Your task = Produce an exact transcription of the data, with the images left out.

Source records =
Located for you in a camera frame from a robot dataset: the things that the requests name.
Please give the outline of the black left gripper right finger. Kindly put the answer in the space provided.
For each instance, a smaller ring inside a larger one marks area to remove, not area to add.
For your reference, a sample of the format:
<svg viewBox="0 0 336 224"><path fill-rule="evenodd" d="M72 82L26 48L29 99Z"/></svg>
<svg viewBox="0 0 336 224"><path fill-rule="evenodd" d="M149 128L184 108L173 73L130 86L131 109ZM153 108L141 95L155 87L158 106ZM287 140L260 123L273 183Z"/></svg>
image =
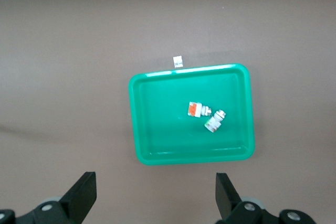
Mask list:
<svg viewBox="0 0 336 224"><path fill-rule="evenodd" d="M278 223L252 201L243 201L226 173L216 174L215 199L221 219L217 223Z"/></svg>

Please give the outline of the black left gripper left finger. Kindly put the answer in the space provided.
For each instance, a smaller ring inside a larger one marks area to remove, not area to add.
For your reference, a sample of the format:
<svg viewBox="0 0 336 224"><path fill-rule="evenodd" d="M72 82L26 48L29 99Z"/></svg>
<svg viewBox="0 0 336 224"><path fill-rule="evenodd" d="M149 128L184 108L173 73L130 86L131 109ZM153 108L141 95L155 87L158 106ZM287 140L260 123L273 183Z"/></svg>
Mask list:
<svg viewBox="0 0 336 224"><path fill-rule="evenodd" d="M85 172L58 201L47 201L16 223L83 223L97 199L95 172Z"/></svg>

Written solution =
Located for you in a camera frame from a robot dataset: the things that the requests name.
Please give the outline of the black left gripper right finger. Kindly put the answer in the space provided.
For each instance, a smaller ring inside a larger one marks area to remove, not area to add.
For your reference, a sample of the format:
<svg viewBox="0 0 336 224"><path fill-rule="evenodd" d="M72 82L26 48L29 99Z"/></svg>
<svg viewBox="0 0 336 224"><path fill-rule="evenodd" d="M149 128L184 108L173 73L130 86L131 109ZM153 108L141 95L155 87L158 106ZM287 140L260 123L273 183Z"/></svg>
image =
Mask list:
<svg viewBox="0 0 336 224"><path fill-rule="evenodd" d="M278 223L252 201L243 201L226 173L216 174L215 199L221 219L217 223Z"/></svg>

Please give the outline of the black left gripper left finger. Kindly put the answer in the space provided.
For each instance, a smaller ring inside a larger one marks area to remove, not area to add.
For your reference, a sample of the format:
<svg viewBox="0 0 336 224"><path fill-rule="evenodd" d="M72 82L26 48L29 99Z"/></svg>
<svg viewBox="0 0 336 224"><path fill-rule="evenodd" d="M149 128L184 108L173 73L130 86L131 109ZM153 108L141 95L155 87L158 106ZM287 140L260 123L273 183Z"/></svg>
Mask list:
<svg viewBox="0 0 336 224"><path fill-rule="evenodd" d="M85 172L58 201L47 201L16 223L83 223L97 199L95 172Z"/></svg>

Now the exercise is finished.